Alterations of granulocyte function
Epidemiology: they are rare forms, mainly congenital, with increased
susceptibility to bacterial infections. Defects of leukocyte adhesion (LAD):
lack of adhesion and adhesion proteins. Autosomal recessive inherited deficiency
of the 3 adhesion molecules (integrins).
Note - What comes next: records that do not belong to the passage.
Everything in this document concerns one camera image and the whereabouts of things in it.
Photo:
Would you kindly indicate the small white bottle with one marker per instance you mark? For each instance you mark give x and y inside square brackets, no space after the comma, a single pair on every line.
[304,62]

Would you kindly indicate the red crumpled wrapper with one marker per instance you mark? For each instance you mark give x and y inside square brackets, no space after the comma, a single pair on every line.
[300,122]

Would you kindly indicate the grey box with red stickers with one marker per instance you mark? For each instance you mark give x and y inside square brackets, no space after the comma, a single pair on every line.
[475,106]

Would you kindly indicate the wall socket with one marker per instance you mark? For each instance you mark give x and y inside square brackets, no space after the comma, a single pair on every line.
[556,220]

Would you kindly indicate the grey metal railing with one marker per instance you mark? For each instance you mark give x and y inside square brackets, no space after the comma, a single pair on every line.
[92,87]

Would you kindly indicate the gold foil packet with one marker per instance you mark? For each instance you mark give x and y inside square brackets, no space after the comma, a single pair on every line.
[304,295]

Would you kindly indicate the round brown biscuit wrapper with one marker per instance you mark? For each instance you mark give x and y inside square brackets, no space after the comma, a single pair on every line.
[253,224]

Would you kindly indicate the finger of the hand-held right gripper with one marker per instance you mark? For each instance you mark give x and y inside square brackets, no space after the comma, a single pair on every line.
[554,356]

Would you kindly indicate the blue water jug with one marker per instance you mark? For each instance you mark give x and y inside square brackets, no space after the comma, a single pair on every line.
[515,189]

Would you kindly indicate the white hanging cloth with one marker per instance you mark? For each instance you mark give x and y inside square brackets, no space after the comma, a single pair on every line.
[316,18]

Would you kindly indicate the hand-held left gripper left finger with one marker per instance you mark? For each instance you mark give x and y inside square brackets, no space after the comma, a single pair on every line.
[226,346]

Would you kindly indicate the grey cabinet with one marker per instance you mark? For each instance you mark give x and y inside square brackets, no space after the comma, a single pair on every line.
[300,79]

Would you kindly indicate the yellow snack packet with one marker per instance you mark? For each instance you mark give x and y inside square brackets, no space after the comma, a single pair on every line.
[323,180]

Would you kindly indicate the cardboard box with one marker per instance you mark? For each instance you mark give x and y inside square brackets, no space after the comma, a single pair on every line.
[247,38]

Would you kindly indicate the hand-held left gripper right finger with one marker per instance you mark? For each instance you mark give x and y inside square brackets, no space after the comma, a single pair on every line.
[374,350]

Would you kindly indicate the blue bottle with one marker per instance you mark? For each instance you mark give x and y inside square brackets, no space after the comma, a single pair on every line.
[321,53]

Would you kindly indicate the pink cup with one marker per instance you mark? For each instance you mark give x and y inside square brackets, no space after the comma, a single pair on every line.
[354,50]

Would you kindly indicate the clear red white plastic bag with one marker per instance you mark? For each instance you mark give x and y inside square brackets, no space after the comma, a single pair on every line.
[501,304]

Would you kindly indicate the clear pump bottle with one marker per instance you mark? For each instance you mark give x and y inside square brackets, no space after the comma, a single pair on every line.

The mutations in the chain (3 of the
molecules of adhesion are the molecular basis.The consequences are alterations
on chemotaxis, adherence and phagocytosis function of granulocytes.These are the
delay of fall of the umbilical cord, the persistence of physiological
granulocytosis of the newborn and increased susceptibility to infections These
defects can be corrected by bone marrow or stem cell transplantation.
Hyper-IgE syndrome (Job syndrome):
marked increase in IgE. Typical staphylococcal infections of skin ("cold"
abscesses, without signs of inflammation) and lungs (pneumonia).
Chediak-Steinbrinck-Higashi syndrome:
autosomal recessive alteration of granulocytes, with presence of giant granules,
increased susceptibility to infections, partial albinism.
Progressive septic granulomatosis:
hereditary predominantly X-linked affection, related to an alteration of the
NADPH-dependent granulocyte oxidase activity; as a consequence, the bacteria,
after a normal phagocytosis, can not be destroyed in the intracellular site.
"Lazy leukocyte syndrome": reduced mobility of granulocytes.
Granulocyte myeloprossase deficiency with ease to fungal infections.